It is summertime and the barbecue season is upon us. In most households, there is a certain list of items that are used for the family barbecue. That list will invariably include barbecue bristle brushes. In Canada, surgeons are now warning the public of a danger that is not often known but is showing up on the radar more often. It seems as if those sharp wire bristles are coming off of the brushes and getting stuck in people’s throats. Doctors are having difficulty removing them.
When the sharp wires fall off of the brushes, they stick to the barbecue grill. When food is prepared, the wire transfers into the food and when swallowed, can get stuck in the person’s throat. Damage can occur to both the throat and the cartilage covering the windpipe, known as the epiglottis according to CBS news.

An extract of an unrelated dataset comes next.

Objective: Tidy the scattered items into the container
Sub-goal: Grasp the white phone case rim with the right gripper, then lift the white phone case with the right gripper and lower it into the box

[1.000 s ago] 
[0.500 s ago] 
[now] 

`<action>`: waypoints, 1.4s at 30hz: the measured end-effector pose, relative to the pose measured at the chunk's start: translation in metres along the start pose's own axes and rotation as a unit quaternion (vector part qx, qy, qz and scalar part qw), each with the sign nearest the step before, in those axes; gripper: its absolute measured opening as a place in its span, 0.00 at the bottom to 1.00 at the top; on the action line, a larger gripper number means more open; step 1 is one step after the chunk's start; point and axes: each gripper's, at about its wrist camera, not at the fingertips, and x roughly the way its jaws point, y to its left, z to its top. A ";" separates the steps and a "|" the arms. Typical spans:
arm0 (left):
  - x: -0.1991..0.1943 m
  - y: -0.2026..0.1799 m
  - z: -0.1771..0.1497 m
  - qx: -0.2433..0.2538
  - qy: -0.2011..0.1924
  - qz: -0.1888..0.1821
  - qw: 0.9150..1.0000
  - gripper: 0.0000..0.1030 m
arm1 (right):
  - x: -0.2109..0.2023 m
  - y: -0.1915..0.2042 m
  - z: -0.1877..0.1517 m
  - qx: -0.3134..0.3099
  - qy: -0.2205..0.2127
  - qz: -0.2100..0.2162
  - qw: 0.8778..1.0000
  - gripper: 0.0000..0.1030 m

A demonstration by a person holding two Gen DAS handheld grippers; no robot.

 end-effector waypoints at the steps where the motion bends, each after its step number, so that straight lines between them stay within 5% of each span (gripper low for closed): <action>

“It’s a needle in a haystack, but the haystack is your tongue,” said Dr. Ian Dempsey, an otolaryngologist in Dartmouth, Nova Scotia. “It’s not an easy structure to go fishing around in, especially when it gets embedded in deeply.”
The Canadian Society of Otolaryngology addressed the issue recently. Various challenges are associated with removing these small pieces of wire from the throat. “None of us have figured out a surefire way to get rid of them, so we’d prefer just to prevent it from happening in the first place,” Dempsey said. One or two cases seem to be showing up at least weekly in Halifax.

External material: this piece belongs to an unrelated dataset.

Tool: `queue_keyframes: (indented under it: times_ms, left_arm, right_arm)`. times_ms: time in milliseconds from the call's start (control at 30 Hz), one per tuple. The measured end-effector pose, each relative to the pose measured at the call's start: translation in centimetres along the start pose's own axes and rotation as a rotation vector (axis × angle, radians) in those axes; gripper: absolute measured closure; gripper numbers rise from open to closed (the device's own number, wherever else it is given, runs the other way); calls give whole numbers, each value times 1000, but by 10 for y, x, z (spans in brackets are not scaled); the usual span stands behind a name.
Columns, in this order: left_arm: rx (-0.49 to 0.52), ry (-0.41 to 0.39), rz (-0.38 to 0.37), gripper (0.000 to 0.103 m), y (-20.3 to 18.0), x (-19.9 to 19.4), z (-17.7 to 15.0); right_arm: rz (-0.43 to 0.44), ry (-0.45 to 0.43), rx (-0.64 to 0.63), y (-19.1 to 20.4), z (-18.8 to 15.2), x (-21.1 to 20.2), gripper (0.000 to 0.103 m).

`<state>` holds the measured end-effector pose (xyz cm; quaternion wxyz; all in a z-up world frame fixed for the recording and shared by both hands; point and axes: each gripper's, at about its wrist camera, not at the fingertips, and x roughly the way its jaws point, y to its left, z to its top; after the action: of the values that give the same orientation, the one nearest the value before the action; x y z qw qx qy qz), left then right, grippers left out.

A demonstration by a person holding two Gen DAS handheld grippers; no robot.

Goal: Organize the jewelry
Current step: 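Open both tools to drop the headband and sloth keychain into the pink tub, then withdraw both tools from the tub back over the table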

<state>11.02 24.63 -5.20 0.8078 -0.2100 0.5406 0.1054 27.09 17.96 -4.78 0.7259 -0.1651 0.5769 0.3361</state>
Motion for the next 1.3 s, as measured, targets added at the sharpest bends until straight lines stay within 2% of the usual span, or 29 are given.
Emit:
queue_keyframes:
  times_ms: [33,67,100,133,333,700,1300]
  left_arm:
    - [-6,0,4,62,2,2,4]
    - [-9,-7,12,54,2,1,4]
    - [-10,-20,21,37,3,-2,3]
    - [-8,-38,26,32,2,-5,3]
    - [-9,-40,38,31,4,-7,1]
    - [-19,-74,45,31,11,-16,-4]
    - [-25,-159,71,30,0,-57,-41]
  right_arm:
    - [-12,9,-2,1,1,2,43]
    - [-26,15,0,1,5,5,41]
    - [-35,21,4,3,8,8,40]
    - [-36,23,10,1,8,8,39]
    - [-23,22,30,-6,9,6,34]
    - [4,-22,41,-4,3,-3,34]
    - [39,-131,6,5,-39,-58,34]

Lisa Wadden, from Dartmouth, N.S. Was using a more expensive wire brush that was relatively new and she still had a piece of wire embedded in her throat. The bristle could not be removed, even though it was causing a lot of pain. Two attempts were unsuccessful and eventually, her otolaryngologist advised her to just wait it out until scar tissue formed.
A wire bristle had also been swallowed by Kevin Gallant and he didn’t even know about it. Stomach problems were taking place for a year and a half before the wire was found in his small intestines and removed. He also lost part of his intestine in the surgery.

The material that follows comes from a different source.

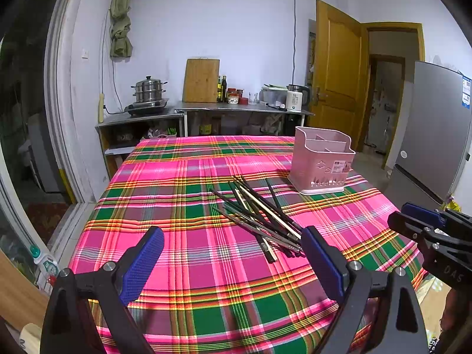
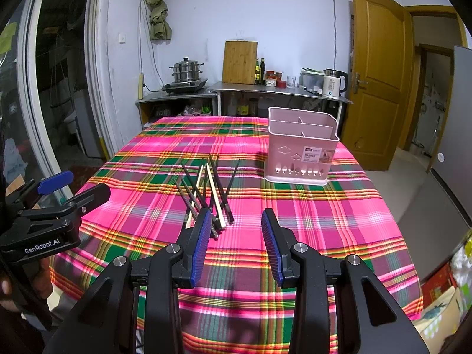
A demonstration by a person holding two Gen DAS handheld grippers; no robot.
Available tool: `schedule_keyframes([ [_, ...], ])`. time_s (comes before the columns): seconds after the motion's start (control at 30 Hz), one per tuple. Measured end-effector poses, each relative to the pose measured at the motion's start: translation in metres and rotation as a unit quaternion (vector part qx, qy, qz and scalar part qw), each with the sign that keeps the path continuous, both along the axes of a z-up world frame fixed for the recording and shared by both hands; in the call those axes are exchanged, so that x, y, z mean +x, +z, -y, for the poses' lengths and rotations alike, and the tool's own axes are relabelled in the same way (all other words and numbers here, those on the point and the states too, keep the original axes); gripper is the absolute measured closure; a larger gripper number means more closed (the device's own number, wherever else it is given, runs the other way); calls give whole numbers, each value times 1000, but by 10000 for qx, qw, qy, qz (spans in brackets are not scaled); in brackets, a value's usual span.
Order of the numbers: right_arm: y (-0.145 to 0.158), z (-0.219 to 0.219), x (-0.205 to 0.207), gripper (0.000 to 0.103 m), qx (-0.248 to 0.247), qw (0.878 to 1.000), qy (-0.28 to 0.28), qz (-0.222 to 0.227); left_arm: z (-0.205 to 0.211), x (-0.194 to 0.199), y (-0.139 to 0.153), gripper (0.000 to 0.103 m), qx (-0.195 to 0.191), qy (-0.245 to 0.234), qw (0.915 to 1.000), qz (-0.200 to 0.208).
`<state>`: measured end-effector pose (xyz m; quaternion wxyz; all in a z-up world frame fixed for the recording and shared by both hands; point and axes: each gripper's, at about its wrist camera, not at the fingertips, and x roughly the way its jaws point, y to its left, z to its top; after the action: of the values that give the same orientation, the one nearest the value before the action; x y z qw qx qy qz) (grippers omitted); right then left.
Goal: Organize utensils
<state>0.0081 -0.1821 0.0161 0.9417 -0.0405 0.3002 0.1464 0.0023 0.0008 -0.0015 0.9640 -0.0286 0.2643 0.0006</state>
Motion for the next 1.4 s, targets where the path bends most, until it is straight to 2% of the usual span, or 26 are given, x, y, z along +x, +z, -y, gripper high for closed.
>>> schedule_keyframes([
  [1.4,-14,-3,8,66,-24,9999,2,-116,5,4,-6,9,-4,-73,9999,-76],
])
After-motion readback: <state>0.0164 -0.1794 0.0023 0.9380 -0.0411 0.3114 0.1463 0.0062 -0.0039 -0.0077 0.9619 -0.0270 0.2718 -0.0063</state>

The surgeons hope that by raising awareness of the danger of using barbecue brushes, they can get them removed from stores. Until that takes place, Dempsey recommends you simply throw away your wire brush and use crumpled up balls of tinfoil instead.
Various alternate products exist on the market as well. These include stone blocks and nylon brushes. You might also cover the brush with a cloth before scrubbing the grill.